Williams found last year that mammalian muscle cells could be coaxed into amphibian-like dedifferentiation if he added small interfering RNA that reduced cellular levels of p21, a protein that arrests cell growth and division (ACS Chem. Bio., DOI: 10.1021/cb2000154). But the siRNA was difficult to work with and caused some cells to die, so Williams scanned published reports for other small molecules to take down p21.The search led Williams to four molecules that he thought might trigger cells to dedifferentiate: lysophosphatidic acid, SQ22536 (an inhibitor of adenylyl cyclase), SB203580a (an inhibitor of p38 mitogen-activated protein kinase), and BIO (an inhibitor of glycogen synthase-3 kinase).

To test the four candidates, Williams and his team cultured mouse myotubes, the precursors to muscle fibers. Muscle fibers pose a particular challenge to any dedifferentiating compound because each cell contains multiple nuclei. Only single-nucleus cells can revert to stem cells. So the researchers first exposed the myotubes to myoseverin, a chemical that breaks multinucleated cells into single-nucleus cells. They then incubated the cells with each of the four candidate molecules for two days, after which they found chemical markers indicating that all four of the molecules had induced the cells to dedifferentiate and begin to divide. To establish that, like stem cells, the dedifferentiated cells could give rise to other types of cells, the researchers mixed them with chemicals that successfully converted the cells into fat, bone, muscle, and nerve cells.

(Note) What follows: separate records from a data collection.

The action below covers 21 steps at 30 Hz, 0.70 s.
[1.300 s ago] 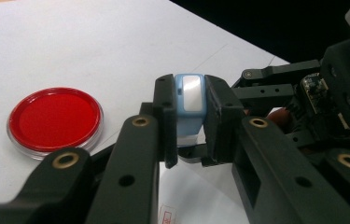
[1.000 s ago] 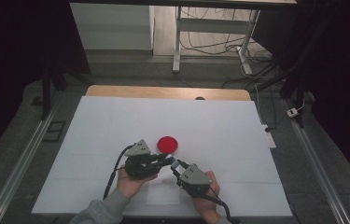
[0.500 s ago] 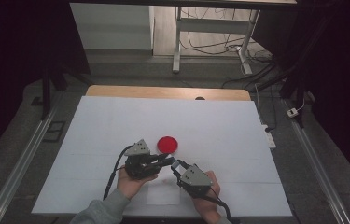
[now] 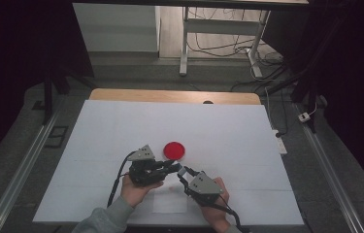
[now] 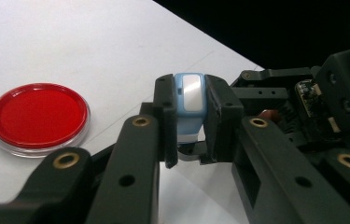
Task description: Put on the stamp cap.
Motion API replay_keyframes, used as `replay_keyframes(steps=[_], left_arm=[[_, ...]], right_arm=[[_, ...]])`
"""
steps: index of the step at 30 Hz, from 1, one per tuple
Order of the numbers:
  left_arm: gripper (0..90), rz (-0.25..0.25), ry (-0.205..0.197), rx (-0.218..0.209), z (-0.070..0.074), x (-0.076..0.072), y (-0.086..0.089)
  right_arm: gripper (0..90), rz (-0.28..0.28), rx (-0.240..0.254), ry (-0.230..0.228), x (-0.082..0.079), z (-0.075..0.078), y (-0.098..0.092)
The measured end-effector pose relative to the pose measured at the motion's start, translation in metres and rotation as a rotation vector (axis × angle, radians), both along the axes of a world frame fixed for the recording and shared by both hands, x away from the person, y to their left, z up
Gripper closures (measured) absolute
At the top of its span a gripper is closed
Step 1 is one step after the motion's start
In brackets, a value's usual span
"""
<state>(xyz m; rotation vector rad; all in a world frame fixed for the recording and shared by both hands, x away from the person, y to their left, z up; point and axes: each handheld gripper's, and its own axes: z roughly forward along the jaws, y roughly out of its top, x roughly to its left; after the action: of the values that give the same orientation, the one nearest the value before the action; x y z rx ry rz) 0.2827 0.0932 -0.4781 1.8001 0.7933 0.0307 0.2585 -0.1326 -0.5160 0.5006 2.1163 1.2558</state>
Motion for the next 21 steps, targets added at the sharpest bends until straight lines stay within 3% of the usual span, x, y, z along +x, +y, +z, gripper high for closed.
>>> replay_keyframes(steps=[10, 17, 21], left_arm=[[76.2, -0.001, 0.015, -0.009, -0.0018, 0.0010, 0.0004], [76.1, 0.017, 0.008, 0.021, -0.0042, 0.0013, -0.0009], [76.1, 0.023, -0.001, 0.020, -0.0039, 0.0006, -0.0008]], right_arm=[[66.0, 0.018, -0.016, -0.012, 0.0005, -0.0002, -0.0018], [65.8, 0.012, -0.052, 0.030, 0.0047, -0.0037, -0.0004], [65.9, 0.016, -0.049, 0.038, 0.0060, -0.0038, -0.0001]])
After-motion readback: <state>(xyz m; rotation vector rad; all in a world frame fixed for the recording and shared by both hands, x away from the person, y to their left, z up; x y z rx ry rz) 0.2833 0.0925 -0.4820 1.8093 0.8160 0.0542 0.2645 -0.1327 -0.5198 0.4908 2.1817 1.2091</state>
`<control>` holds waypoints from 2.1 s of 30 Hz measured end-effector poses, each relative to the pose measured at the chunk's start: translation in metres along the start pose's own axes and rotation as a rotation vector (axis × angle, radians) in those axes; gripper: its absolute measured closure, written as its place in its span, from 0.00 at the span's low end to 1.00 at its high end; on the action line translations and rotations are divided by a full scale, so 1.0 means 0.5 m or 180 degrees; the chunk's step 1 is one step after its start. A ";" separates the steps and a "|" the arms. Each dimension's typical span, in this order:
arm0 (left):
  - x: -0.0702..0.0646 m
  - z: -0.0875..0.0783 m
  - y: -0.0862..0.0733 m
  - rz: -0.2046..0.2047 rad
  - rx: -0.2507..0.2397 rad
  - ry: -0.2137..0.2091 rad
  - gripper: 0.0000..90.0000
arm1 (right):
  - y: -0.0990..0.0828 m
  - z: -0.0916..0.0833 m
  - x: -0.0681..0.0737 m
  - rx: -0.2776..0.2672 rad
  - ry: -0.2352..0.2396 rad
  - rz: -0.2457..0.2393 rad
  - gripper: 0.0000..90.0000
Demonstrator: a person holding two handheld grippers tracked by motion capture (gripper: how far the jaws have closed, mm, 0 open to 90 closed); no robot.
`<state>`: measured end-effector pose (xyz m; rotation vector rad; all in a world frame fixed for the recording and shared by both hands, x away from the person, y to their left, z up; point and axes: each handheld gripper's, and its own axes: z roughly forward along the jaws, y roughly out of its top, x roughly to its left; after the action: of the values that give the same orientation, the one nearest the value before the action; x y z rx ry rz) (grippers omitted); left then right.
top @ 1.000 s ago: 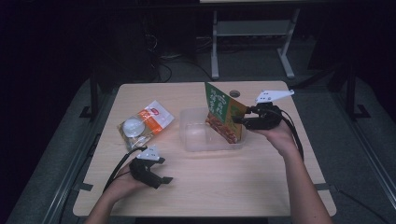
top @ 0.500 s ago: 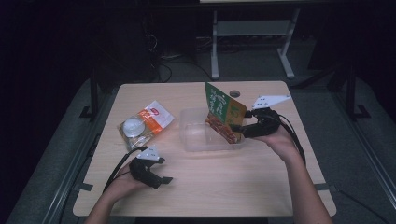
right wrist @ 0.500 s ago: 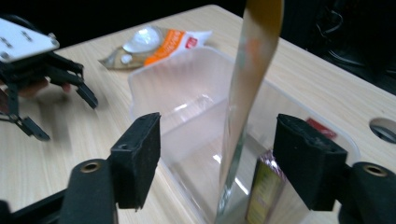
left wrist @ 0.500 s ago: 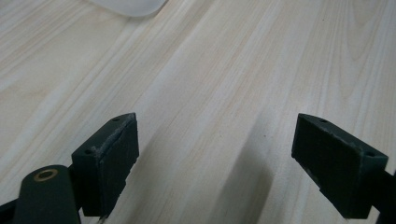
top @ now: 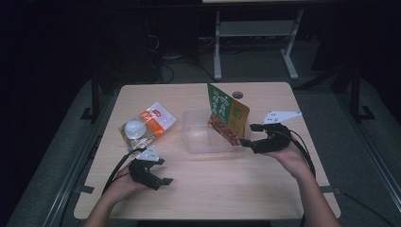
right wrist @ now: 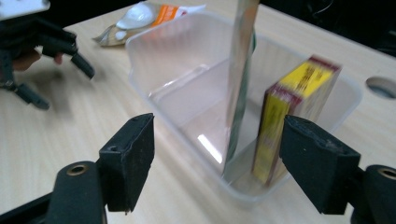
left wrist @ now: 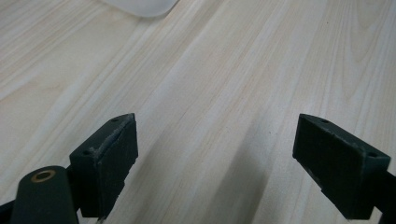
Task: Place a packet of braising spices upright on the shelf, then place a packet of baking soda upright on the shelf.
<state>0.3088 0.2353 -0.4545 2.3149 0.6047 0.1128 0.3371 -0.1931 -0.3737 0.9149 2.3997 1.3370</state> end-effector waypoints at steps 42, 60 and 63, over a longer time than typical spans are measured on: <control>0.153 -0.123 0.030 -0.0445 -0.0104 0.0912 0.60 | -0.161 0.014 0.109 0.0519 0.0160 -0.0122 0.27; 0.390 -0.132 0.062 -0.1051 0.0056 0.1716 1.00 | -0.167 0.017 0.100 0.0567 0.0165 -0.0125 0.27; 0.420 -0.125 0.064 -0.1189 0.0072 0.1723 1.00 | -0.169 0.015 0.098 0.0564 0.0168 -0.0108 0.27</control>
<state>0.4918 0.3509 -0.4067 2.1469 1.2996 0.5664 0.2691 -0.1896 -0.4440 0.8880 2.5952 1.1652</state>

Jeremy Brockes of University College London calls the work a “milestone” because myoseverin was discovered a decade ago, but Williams was the first to combine it with molecules that could make cells dedifferentiate. Brockes still questions whether myoseverin will work on full muscle fibers, as opposed to myotubes. Muscle fibers, he says, “seem significantly more challenging” because of their complex structure. Williams plans to address this in his next experiment: testing the healing powers of myoseverin and the p21 blockers on mice with amputated toes.